> Exercise requirements
Set the listing down again exactly, please, apart from its pictures.

+ + + + + + +

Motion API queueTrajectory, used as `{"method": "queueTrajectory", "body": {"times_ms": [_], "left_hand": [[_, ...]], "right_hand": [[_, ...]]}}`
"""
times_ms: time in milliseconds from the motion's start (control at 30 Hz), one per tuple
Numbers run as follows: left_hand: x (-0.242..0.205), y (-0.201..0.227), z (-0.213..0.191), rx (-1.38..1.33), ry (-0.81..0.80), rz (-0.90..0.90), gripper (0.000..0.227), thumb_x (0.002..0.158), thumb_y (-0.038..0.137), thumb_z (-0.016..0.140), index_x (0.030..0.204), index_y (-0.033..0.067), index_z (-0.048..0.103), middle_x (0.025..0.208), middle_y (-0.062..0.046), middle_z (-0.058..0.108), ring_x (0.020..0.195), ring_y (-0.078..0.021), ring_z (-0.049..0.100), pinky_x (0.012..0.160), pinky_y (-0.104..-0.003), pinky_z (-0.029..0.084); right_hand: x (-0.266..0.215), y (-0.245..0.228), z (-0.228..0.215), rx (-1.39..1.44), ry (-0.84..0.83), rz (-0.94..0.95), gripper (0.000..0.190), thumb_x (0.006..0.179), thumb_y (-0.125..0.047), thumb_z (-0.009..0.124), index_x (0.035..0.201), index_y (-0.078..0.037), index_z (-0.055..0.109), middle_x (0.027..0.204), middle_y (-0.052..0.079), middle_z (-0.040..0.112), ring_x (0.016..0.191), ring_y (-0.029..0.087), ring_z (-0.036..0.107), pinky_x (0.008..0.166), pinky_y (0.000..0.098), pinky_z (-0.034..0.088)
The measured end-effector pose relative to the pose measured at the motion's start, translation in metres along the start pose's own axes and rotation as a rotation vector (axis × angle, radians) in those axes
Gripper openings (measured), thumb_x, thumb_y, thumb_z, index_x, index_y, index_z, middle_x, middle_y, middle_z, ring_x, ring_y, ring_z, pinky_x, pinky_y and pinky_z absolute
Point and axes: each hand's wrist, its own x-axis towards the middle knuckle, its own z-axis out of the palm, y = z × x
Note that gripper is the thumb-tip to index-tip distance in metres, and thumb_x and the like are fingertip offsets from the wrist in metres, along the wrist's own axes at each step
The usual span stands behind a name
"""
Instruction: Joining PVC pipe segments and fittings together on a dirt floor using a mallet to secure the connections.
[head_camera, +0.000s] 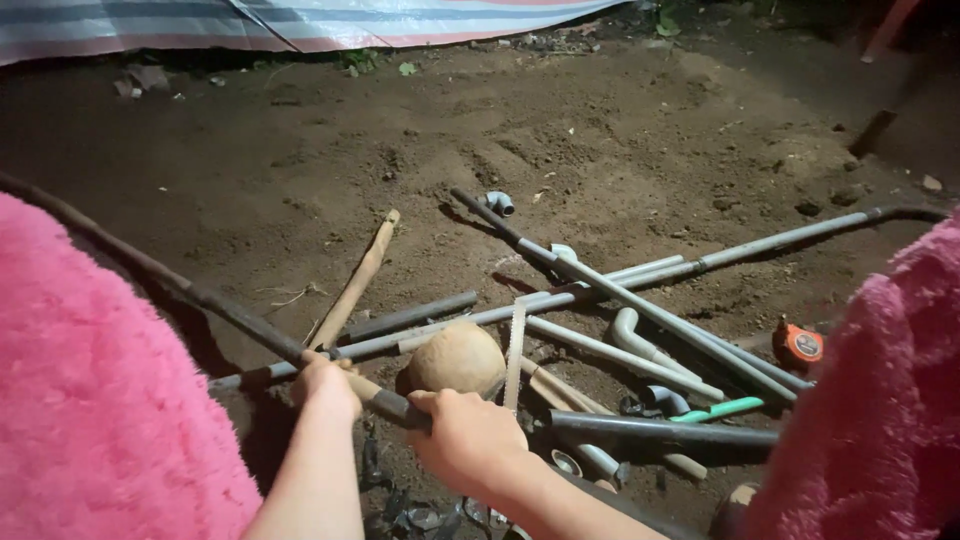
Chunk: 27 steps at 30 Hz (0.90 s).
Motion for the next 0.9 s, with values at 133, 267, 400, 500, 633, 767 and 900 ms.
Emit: {"method": "queueTrajectory", "body": {"times_ms": [133, 267, 400, 500, 633, 767, 900], "left_hand": [[0.025, 0.017, 0.004, 0.129, -0.021, 0.133, 0.009, 0.095, 0.016, 0.060, 0.096, 0.0083, 0.063, 0.075, -0.006, 0.069, 0.058, -0.0153, 0.066, 0.051, -0.033, 0.058], [0.172, 0.017, 0.023, 0.193, -0.362, -0.079, 0.016, 0.101, 0.009, 0.041, 0.102, -0.0005, 0.054, 0.073, -0.004, 0.054, 0.057, -0.0159, 0.058, 0.057, -0.033, 0.059], [0.178, 0.047, 0.027, 0.208, -0.314, -0.124, 0.008, 0.104, 0.007, 0.047, 0.103, -0.0005, 0.049, 0.083, -0.015, 0.062, 0.060, -0.0218, 0.061, 0.052, -0.030, 0.057], [0.119, 0.060, 0.023, 0.222, -0.217, -0.113, 0.024, 0.100, 0.012, 0.057, 0.081, 0.0190, 0.045, 0.070, 0.003, 0.041, 0.055, -0.0086, 0.041, 0.054, -0.030, 0.053], [0.065, 0.055, 0.019, 0.090, -0.206, -0.159, 0.027, 0.111, 0.032, 0.062, 0.091, 0.0193, 0.050, 0.062, 0.007, 0.032, 0.049, -0.0071, 0.023, 0.045, -0.020, 0.028], [0.052, 0.037, 0.020, 0.062, -0.198, -0.152, 0.020, 0.105, 0.014, 0.046, 0.086, 0.0188, 0.043, 0.058, 0.007, 0.035, 0.045, -0.0041, 0.026, 0.040, -0.019, 0.028], [0.024, 0.033, 0.011, 0.041, -0.231, -0.129, 0.022, 0.102, 0.012, 0.044, 0.082, 0.0180, 0.038, 0.061, 0.008, 0.036, 0.047, -0.0024, 0.029, 0.042, -0.018, 0.024]], "right_hand": [[0.007, 0.014, 0.009, -0.123, 0.070, -0.121, 0.043, 0.099, -0.042, 0.057, 0.141, -0.034, 0.062, 0.113, 0.012, 0.074, 0.105, 0.042, 0.068, 0.086, 0.0575, 0.055], [-0.008, 0.018, -0.007, -0.109, 0.017, -0.223, 0.064, 0.095, -0.032, 0.053, 0.159, -0.039, 0.051, 0.119, 0.020, 0.071, 0.109, 0.048, 0.065, 0.090, 0.0620, 0.052], [-0.023, 0.018, -0.020, -0.073, -0.029, -0.239, 0.071, 0.095, -0.031, 0.046, 0.165, -0.044, 0.046, 0.122, 0.022, 0.070, 0.108, 0.051, 0.065, 0.091, 0.0619, 0.052], [-0.025, 0.019, -0.016, -0.084, 0.020, -0.293, 0.068, 0.096, -0.031, 0.050, 0.161, -0.049, 0.047, 0.108, 0.021, 0.073, 0.096, 0.051, 0.069, 0.082, 0.0621, 0.055], [-0.019, 0.025, -0.001, -0.165, 0.128, -0.304, 0.062, 0.101, -0.040, 0.057, 0.161, -0.048, 0.049, 0.098, 0.018, 0.076, 0.090, 0.046, 0.071, 0.080, 0.0576, 0.054], [-0.020, 0.023, -0.006, -0.110, 0.084, -0.175, 0.058, 0.098, -0.047, 0.059, 0.155, -0.052, 0.055, 0.108, 0.015, 0.076, 0.105, 0.042, 0.069, 0.093, 0.0539, 0.051], [-0.034, 0.011, -0.026, -0.007, -0.039, -0.046, 0.062, 0.096, -0.048, 0.054, 0.158, -0.057, 0.052, 0.124, 0.013, 0.072, 0.117, 0.041, 0.066, 0.101, 0.0508, 0.050]]}}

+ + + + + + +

> Output for this task
Motion API queueTrajectory, used as `{"method": "queueTrajectory", "body": {"times_ms": [_], "left_hand": [[_, ...]], "right_hand": [[_, ...]]}}`
"""
times_ms: time in milliseconds from the motion's start (control at 30 Hz), one per tuple
Numbers run as follows: left_hand: x (-0.242..0.205), y (-0.201..0.227), z (-0.213..0.191), rx (-1.38..1.33), ry (-0.81..0.80), rz (-0.90..0.90), gripper (0.000..0.227), thumb_x (0.002..0.158), thumb_y (-0.038..0.137), thumb_z (-0.016..0.140), index_x (0.030..0.204), index_y (-0.033..0.067), index_z (-0.048..0.103), middle_x (0.025..0.208), middle_y (-0.062..0.046), middle_z (-0.058..0.108), ring_x (0.020..0.195), ring_y (-0.078..0.021), ring_z (-0.049..0.100), pinky_x (0.012..0.160), pinky_y (-0.104..-0.003), pinky_z (-0.029..0.084); right_hand: x (-0.266..0.215), y (-0.245..0.228), z (-0.228..0.215), rx (-1.39..1.44), ry (-0.84..0.83), rz (-0.94..0.95), gripper (0.000..0.190), thumb_x (0.006..0.179), thumb_y (-0.125..0.047), thumb_z (-0.009..0.124), index_x (0.035..0.201), index_y (-0.078..0.037), index_z (-0.055..0.109), middle_x (0.027..0.204), middle_y (-0.052..0.079), middle_z (-0.040..0.112), ring_x (0.016..0.191), ring_y (-0.029..0.087), ring_z (-0.036..0.107), pinky_x (0.008..0.166), pinky_y (0.000..0.098), pinky_z (-0.034..0.088)
The measured end-effector pose relative to the pose measured at the motion's start, translation in metres along the start pose's own axes and rotation as a rotation vector (axis × angle, radians) in those axes
Gripper openings (measured), thumb_x, thumb_y, thumb_z, index_x, index_y, index_z, middle_x, middle_y, middle_z, ring_x, ring_y, ring_z, pinky_x, pinky_y and pinky_z absolute
Point and axes: each hand's wrist, its own x-axis towards the middle knuckle, its own z-axis out of the palm, y = z × x
Note that gripper is the thumb-tip to index-tip distance in metres, and thumb_x and the like are fingertip offsets from the wrist in metres, along the wrist's own axes at each step
The usual span stands behind a name
"""
Instruction: Joining PVC pipe segments and fittings together on a dirt floor using a mallet to secure the connections.
[head_camera, +0.000s] 
Chunk: 27 steps at 30 Hz (0.90 s).
Motion for the next 0.9 s, with values at 133, 267, 400, 500, 633, 767 and 900 ms.
Emit: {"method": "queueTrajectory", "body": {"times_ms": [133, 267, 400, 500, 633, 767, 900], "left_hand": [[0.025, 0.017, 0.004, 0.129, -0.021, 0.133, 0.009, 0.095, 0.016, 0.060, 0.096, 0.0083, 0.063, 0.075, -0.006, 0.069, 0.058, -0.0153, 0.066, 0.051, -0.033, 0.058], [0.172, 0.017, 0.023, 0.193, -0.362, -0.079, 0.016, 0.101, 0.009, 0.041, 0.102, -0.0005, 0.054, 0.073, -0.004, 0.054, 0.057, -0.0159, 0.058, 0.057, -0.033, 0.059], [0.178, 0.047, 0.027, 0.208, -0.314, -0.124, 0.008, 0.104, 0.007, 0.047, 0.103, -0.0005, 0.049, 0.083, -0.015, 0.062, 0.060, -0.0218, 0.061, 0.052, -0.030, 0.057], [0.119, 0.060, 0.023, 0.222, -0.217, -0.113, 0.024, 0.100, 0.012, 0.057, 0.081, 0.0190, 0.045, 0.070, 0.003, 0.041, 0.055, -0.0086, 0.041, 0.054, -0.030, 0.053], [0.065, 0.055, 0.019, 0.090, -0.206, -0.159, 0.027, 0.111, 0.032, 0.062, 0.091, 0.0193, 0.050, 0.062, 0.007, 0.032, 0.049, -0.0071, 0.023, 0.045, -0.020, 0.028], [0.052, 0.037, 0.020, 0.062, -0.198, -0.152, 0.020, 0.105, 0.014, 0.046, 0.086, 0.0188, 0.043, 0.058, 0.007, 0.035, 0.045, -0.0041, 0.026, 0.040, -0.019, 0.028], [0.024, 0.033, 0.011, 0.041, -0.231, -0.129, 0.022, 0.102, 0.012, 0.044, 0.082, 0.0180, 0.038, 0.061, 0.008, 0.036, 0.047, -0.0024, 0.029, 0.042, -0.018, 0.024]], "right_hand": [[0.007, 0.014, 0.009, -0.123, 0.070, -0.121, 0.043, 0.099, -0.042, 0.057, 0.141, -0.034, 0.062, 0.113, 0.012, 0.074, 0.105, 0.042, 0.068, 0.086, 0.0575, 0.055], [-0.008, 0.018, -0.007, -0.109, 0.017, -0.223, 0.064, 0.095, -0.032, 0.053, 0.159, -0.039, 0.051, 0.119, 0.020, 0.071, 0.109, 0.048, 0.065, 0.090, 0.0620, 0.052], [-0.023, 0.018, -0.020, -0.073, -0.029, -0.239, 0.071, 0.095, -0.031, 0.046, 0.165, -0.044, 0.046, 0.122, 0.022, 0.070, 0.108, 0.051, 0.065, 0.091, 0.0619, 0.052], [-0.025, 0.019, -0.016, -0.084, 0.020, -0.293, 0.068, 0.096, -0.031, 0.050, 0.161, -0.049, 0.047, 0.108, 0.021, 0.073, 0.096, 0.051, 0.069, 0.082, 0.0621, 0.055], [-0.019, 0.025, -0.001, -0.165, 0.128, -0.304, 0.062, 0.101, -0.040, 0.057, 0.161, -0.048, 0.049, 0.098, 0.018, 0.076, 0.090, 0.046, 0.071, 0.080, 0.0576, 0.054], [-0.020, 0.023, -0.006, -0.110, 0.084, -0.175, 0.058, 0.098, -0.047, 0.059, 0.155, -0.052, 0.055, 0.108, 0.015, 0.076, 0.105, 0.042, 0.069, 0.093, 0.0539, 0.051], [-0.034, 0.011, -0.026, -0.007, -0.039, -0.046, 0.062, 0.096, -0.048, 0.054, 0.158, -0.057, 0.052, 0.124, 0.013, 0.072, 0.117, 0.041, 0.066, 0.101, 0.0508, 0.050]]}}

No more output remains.